Stored records
>>

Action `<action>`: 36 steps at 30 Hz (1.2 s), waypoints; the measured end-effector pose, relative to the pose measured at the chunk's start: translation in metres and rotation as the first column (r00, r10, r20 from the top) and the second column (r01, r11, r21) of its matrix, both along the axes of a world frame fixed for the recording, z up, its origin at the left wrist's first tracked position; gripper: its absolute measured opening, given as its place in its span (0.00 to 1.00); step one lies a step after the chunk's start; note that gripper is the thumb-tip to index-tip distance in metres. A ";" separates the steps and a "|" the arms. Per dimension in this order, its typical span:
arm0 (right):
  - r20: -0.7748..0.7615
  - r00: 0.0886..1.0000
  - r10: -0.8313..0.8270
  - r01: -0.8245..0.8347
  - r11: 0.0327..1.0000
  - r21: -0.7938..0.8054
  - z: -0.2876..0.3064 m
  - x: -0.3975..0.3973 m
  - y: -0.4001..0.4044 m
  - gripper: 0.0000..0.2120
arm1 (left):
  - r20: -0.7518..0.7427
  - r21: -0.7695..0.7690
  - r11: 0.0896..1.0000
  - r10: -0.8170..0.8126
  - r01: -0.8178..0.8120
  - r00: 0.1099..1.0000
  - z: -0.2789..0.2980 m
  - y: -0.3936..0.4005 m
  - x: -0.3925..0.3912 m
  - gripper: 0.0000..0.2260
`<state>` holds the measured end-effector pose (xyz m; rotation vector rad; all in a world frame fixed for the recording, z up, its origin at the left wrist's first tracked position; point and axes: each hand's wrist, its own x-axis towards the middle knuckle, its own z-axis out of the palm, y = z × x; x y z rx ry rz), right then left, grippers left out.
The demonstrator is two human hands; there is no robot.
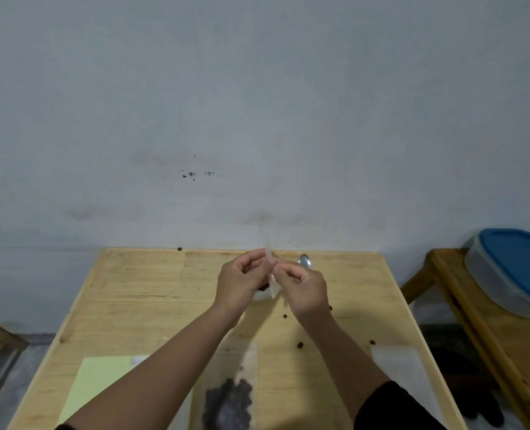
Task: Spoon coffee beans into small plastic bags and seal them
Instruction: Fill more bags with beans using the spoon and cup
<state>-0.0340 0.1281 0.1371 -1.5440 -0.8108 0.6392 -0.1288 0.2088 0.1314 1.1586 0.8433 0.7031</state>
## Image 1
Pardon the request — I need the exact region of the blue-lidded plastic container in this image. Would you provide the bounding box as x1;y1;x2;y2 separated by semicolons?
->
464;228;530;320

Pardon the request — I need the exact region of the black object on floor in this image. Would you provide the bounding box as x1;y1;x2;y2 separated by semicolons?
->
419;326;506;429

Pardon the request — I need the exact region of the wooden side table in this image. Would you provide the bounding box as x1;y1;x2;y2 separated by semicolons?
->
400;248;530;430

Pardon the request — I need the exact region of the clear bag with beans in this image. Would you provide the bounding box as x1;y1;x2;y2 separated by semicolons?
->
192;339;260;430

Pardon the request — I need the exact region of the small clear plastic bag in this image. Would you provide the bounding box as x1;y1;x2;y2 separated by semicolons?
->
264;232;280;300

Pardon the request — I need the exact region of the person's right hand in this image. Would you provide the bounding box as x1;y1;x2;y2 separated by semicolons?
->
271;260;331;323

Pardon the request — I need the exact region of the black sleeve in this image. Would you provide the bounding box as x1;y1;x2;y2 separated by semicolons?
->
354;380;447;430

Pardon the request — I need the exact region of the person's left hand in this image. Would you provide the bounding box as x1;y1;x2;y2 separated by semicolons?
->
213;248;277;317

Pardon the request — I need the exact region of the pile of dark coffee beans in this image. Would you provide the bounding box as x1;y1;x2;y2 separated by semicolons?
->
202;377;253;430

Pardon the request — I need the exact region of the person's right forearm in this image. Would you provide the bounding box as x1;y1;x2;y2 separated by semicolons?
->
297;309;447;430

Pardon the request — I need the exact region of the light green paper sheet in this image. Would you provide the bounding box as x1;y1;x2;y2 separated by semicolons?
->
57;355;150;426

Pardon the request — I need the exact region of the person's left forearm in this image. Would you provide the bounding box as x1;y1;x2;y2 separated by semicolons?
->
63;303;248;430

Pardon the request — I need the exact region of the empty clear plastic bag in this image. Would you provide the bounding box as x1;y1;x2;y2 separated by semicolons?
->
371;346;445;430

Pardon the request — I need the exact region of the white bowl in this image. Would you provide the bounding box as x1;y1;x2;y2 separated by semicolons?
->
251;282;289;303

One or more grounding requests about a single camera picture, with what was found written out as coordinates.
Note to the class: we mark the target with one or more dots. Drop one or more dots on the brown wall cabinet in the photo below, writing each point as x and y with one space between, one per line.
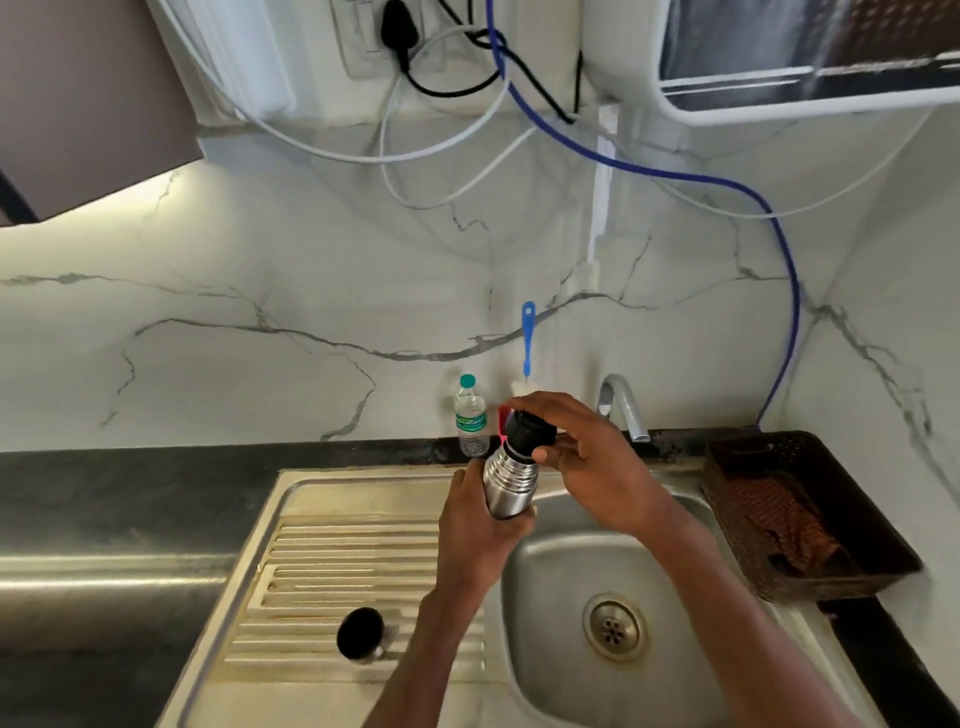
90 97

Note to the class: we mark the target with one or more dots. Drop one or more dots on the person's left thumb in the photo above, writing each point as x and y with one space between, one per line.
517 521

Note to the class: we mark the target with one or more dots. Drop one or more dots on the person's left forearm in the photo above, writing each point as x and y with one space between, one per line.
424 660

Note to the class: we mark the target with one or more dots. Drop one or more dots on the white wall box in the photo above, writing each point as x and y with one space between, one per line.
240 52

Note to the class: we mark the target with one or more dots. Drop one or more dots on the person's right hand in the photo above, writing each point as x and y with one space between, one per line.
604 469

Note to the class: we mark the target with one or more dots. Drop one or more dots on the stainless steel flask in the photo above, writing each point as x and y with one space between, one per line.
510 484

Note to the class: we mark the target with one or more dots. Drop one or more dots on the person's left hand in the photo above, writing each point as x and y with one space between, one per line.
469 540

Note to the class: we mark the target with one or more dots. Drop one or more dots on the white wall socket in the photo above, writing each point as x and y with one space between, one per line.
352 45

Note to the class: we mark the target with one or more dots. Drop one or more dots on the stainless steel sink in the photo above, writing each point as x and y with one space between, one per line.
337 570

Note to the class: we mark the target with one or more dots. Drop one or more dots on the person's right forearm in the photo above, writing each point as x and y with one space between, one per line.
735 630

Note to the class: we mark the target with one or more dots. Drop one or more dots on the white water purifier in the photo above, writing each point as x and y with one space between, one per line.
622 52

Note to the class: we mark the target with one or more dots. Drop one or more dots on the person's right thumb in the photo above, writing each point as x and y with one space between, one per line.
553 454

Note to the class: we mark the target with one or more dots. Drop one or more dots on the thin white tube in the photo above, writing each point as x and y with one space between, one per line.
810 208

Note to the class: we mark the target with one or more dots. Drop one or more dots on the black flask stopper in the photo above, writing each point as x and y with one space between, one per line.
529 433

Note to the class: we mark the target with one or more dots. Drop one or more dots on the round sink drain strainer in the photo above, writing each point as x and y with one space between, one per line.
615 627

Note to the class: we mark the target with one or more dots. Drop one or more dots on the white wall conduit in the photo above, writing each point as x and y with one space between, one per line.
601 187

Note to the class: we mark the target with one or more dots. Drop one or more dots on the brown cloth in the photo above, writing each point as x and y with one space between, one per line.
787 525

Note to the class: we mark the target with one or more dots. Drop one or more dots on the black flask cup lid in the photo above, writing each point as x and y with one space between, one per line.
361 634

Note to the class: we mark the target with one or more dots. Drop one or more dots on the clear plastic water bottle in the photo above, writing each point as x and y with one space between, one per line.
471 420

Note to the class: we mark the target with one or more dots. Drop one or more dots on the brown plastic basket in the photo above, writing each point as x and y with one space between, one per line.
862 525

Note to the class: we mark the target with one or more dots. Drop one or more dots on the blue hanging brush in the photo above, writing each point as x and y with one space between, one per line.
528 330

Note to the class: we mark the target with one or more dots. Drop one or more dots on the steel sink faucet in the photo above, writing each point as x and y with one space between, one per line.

<<

# WHAT YOU NEED TO DO
From the first line to the last, set down the records word for word and drop the images.

# ANSWER FOR THIS EXERCISE
Action `<action>`: 36 steps at 30 Hz (1.2 s), waypoints; the measured end-effector pose, relative to the pose measured at the chunk's start: translation in metres and rotation as the first column (r00, r10, r20 from the top) and the second column (r01, r11, r21) of its matrix, both along the axes of a world frame fixed for the recording, z up, its origin at the left wrist's first tracked position; gripper: its absolute measured opening, given as its place in its span (0.00 to 1.00); step one lies a step after the chunk's start; note that gripper is the thumb-tip to index-tip distance in metres. A ";" separates the steps and a "|" the arms. Per dimension in this order, its typical span:
arm0 (right):
  - r20: -0.7748..0.7615
  - r00: 0.0886..1.0000
  - r10: -0.8313..0.8270
  - r01: -0.8245..0.8347
  - r11: 0.0327..1.0000
  - r21: -0.7938..0.8054
  - z: -0.2876..0.3064 m
  - x: -0.3975..0.3973 m
  - y: -0.4001..0.4044 m
  - gripper: 0.0000..0.2120
arm1 (left):
  - r20: -0.7518..0.7427
  - r21: -0.7695..0.7690
  - r11: 0.0896..1.0000
  - r10: -0.8170..0.8126
  - r01: -0.8178..0.8120
  - r00: 0.1099..1.0000
  - z: -0.2789..0.2980 m
  - y: -0.3936..0.4005 m
  - x: -0.3925..0.3912 m
  - gripper: 0.0000..0.2260
`<state>` holds the measured end-effector pose (xyz m; rotation vector rad; all in a world frame fixed for the recording, z up, its origin at the left wrist's first tracked position; point and axes: each hand's wrist, its own x-axis towards the middle knuckle, its own z-axis out of the palm, y = z × x; x y z rx ry rz), right then left, grippers left out.
The demonstrator is two human hands; there is no robot.
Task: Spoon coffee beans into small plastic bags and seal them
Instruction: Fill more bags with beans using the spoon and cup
<state>-0.0340 0.1281 0.1371 -1.5440 -0.8108 0.6392 -0.1288 0.2088 0.1314 1.1586 0.8433 0.7031</state>
## Image 1
Pardon the request — I need the exact region of the blue-lidded plastic container in this image. Would you provide the bounding box as x1;y1;x2;y2 separated by semicolons?
->
464;228;530;320

Pardon the request — I need the exact region of the black object on floor in this image. Would you provide the bounding box as x1;y1;x2;y2 separated by semicolons?
->
419;326;506;429

Pardon the request — I need the exact region of the wooden side table in this image. Would you provide the bounding box as x1;y1;x2;y2 separated by semicolons?
->
400;248;530;430

Pardon the request — I need the exact region of the clear bag with beans in this image. Would you provide the bounding box as x1;y1;x2;y2 separated by semicolons?
->
192;339;260;430

Pardon the request — I need the exact region of the small clear plastic bag in this image. Would you provide the bounding box as x1;y1;x2;y2 separated by semicolons?
->
264;232;280;300

Pardon the request — I need the exact region of the person's right hand in this image. Would you provide the bounding box as x1;y1;x2;y2 separated by semicolons?
->
271;260;331;323

Pardon the request — I need the exact region of the black sleeve in this image. Would you provide the bounding box as x1;y1;x2;y2 separated by semicolons?
->
354;380;447;430

Pardon the request — I need the exact region of the person's left hand in this image. Would you provide the bounding box as x1;y1;x2;y2 separated by semicolons?
->
213;248;277;317

Pardon the request — I need the exact region of the pile of dark coffee beans in this image. Would you provide the bounding box as x1;y1;x2;y2 separated by semicolons?
->
202;377;253;430

Pardon the request — I need the exact region of the person's right forearm in this image. Would you provide the bounding box as x1;y1;x2;y2 separated by semicolons?
->
297;309;447;430

Pardon the request — I need the exact region of the light green paper sheet in this image. Would you provide the bounding box as x1;y1;x2;y2 separated by semicolons?
->
57;355;150;426

Pardon the request — I need the exact region of the person's left forearm in this image. Would you provide the bounding box as x1;y1;x2;y2 separated by semicolons?
->
63;303;248;430

Pardon the request — I need the exact region of the empty clear plastic bag in this image. Would you provide the bounding box as x1;y1;x2;y2 separated by semicolons?
->
371;346;445;430

Pardon the request — I need the exact region of the white bowl in this image. Would you provide the bounding box as x1;y1;x2;y2 separated by semicolons?
->
251;282;289;303

One or more grounding requests about a single camera picture, with what was found written out as coordinates.
Note to the class: we mark the target with one or more dots. Drop one or more dots on the brown wall cabinet in the photo below, writing each point as x and y with one space between, one per line.
90 97

Note to the class: we mark the target with one or more dots. Drop one or more dots on the person's left thumb in the photo above, writing each point as x and y with one space between, one per line.
517 521

Note to the class: we mark the target with one or more dots. Drop one or more dots on the person's left forearm in the photo above, writing each point as x and y with one space between, one per line.
424 660

Note to the class: we mark the target with one or more dots. Drop one or more dots on the white wall box in the photo above, writing each point as x and y with one space between, one per line.
240 52

Note to the class: we mark the target with one or more dots. Drop one or more dots on the person's right hand in the photo above, writing each point as x and y with one space between, one per line.
604 469

Note to the class: we mark the target with one or more dots. Drop one or more dots on the stainless steel flask in the photo above, writing each point as x and y with one space between, one per line.
510 484

Note to the class: we mark the target with one or more dots. Drop one or more dots on the person's left hand in the photo above, writing each point as x and y with one space between, one per line.
469 540

Note to the class: we mark the target with one or more dots. Drop one or more dots on the white wall socket in the photo above, writing each point as x and y with one space between, one per line.
352 45

Note to the class: we mark the target with one or more dots. Drop one or more dots on the stainless steel sink in the photo above, writing each point as x and y with one space between, one per line.
337 570

Note to the class: we mark the target with one or more dots. Drop one or more dots on the person's right forearm in the photo above, writing each point as x and y with one space between, one per line.
735 630

Note to the class: we mark the target with one or more dots. Drop one or more dots on the white water purifier in the photo above, writing each point as x and y with one space between, one per line.
622 52

Note to the class: we mark the target with one or more dots. Drop one or more dots on the person's right thumb in the photo above, writing each point as x and y with one space between, one per line.
553 454

Note to the class: we mark the target with one or more dots. Drop one or more dots on the thin white tube in the photo above, writing each point as x and y with one space between, one per line.
810 208

Note to the class: we mark the target with one or more dots. Drop one or more dots on the black flask stopper in the photo above, writing each point as x and y with one space between, one per line.
529 433

Note to the class: we mark the target with one or more dots. Drop one or more dots on the round sink drain strainer in the photo above, writing each point as x and y with one space between, one per line.
615 627

Note to the class: we mark the target with one or more dots. Drop one or more dots on the white wall conduit in the photo above, writing each point as x and y with one space between, one per line.
601 187

Note to the class: we mark the target with one or more dots. Drop one or more dots on the brown cloth in the photo above, writing each point as x and y with one space between, one per line.
787 525

Note to the class: we mark the target with one or more dots. Drop one or more dots on the black flask cup lid in the photo above, writing each point as x and y with one space between, one per line.
361 634

Note to the class: we mark the target with one or more dots. Drop one or more dots on the clear plastic water bottle in the photo above, writing each point as x and y with one space between, one per line.
471 420

Note to the class: we mark the target with one or more dots. Drop one or more dots on the brown plastic basket in the photo above, writing each point as x and y with one space between, one per line.
862 525

Note to the class: we mark the target with one or more dots. Drop one or more dots on the blue hanging brush in the photo above, writing each point as x and y with one space between, one per line.
528 330

Note to the class: we mark the target with one or more dots. Drop one or more dots on the steel sink faucet in the photo above, writing each point as x and y with one space between, one per line.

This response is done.